Along with Ibaaku, a Senegalese multidisciplinary artist who blends electronic and experimental music with whom Alibéta shares a history of collaborations, he created the independent label Miziku Tey Records.

== Film work ==
Alibéta began filmmaking to 'reshape perceptions of Africa and its youth'. Alibéta's films explore themes of identity, migration, and cultural heritage, often blending documentary and fiction. Through collaborations with African and European filmmakers, he emphasizes the importance of African-led storytelling. Alibéta has also pursued acting, notably appearing as the taxi driver in the 2018 film "Yao" alongside Omar Sy, Fatoumata Diawara and Germaine Acogny.

=== Masques Démasqués ===
He directed Masques Démasqués (2008) in Mali's Dogon country in partnership with Deutsche Welle and Coup de Filet (2011), a film on fishing and immigration, presented at the World Social Forum. He continues to work on new projects, favoring documentaries to challenge stereotypes and provide fresh perspectives on Africa.

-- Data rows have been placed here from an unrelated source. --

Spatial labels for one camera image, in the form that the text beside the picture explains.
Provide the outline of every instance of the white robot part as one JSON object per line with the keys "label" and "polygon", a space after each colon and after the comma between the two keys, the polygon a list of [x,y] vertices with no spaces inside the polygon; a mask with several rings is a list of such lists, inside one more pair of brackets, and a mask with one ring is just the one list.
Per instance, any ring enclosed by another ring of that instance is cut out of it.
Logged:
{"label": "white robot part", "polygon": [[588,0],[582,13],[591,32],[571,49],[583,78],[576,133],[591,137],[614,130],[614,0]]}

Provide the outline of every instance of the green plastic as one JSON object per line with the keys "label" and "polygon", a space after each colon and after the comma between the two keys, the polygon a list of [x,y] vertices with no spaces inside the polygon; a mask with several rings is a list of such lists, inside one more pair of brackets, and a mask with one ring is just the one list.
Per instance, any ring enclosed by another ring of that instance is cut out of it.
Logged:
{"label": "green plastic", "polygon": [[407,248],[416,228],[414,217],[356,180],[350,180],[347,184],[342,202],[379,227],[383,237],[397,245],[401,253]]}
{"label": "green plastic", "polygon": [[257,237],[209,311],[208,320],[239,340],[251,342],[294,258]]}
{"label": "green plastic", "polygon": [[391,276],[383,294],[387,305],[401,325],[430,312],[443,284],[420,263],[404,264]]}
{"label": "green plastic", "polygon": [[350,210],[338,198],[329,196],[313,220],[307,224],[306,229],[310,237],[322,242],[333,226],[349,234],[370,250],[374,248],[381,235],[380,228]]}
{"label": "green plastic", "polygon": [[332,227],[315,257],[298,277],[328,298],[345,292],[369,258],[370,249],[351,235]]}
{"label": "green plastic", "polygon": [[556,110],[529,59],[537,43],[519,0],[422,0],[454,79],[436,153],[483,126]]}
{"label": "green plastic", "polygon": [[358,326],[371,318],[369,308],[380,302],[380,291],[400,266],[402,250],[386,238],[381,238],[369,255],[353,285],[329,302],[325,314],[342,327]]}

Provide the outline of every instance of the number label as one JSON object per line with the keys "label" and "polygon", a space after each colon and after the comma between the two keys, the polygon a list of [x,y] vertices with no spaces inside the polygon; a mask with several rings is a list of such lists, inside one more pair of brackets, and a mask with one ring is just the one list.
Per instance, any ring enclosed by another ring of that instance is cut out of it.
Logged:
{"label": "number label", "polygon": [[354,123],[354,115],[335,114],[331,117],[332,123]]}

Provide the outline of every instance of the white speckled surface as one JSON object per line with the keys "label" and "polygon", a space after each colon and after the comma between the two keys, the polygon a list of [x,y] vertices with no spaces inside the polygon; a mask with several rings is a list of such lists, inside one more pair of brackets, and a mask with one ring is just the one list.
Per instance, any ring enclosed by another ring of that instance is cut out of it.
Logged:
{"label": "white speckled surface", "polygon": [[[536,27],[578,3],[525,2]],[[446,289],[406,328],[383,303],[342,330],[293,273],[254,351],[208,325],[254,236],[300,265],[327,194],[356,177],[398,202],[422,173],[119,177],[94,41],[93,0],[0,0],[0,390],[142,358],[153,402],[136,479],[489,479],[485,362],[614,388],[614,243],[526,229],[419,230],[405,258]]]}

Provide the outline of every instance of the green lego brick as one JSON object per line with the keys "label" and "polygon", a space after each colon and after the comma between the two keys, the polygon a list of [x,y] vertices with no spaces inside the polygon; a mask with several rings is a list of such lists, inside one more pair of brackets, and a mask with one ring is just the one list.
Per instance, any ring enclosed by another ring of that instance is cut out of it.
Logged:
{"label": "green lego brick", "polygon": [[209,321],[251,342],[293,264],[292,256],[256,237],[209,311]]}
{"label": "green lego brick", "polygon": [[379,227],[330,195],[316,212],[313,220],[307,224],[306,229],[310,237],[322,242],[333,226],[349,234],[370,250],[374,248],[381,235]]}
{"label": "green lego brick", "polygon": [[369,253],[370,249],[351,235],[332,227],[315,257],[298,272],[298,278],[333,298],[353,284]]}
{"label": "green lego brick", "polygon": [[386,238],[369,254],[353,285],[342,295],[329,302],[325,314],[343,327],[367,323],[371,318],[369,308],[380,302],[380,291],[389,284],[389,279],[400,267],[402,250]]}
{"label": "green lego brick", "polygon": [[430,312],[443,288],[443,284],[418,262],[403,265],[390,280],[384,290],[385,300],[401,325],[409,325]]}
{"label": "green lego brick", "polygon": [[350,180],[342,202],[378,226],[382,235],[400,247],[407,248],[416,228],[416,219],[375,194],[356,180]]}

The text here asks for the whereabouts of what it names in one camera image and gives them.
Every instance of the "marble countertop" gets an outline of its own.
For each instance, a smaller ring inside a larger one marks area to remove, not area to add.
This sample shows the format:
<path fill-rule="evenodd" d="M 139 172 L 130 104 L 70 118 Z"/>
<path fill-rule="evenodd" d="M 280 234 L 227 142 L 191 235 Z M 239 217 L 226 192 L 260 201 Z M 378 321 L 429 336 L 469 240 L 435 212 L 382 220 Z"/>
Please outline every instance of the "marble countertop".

=== Life Saraba Illégal ===
He spent eight years documenting the journey of two young men migrating to Europe for the documentary Life Saraba Illégal, which was released in 2015. The film explores the journey of brothers Aladji and Souley from a small fishing island off the coast of Senegal, as they chase the dream of reaching Europe, known in West Africa as Saaraba, the "promised land."

=== Doxandeem, les chasseurs de rêves ===
Alibéta's other film, Doxandeem, les chasseurs de rêves, is an 88-minute documentary film, released in 2023. It explores themes of identity, return, and the transformative effects of migration on individuals and their communities and portrays those who challenge norms and inspire societal change. It highlights migration as a fundamental human right and emphasizes the importance of free movement across borders. The concept of the doxandem (adventurer) is central to the film, The film features a significant musical component, with a soundtrack composed by Alibéta and Ibaaku.

== Cultural advocacy ==
Passionate about cultural policy, he advocates for greater investment in the arts as a driver of development. In recent years, he has focused on KENU Lab’Oratoire des Imaginaires, a collaboratively run interdisciplinary lab and Hub Artiste du Daanu, a community-led cultural hub and co-working space at the intersection of art, culture, entrepreneurship, and research in Dakar, Senegal.

In this context, he also works as an educator and curator to strengthen collectivity through the arts and develop communal ways of living.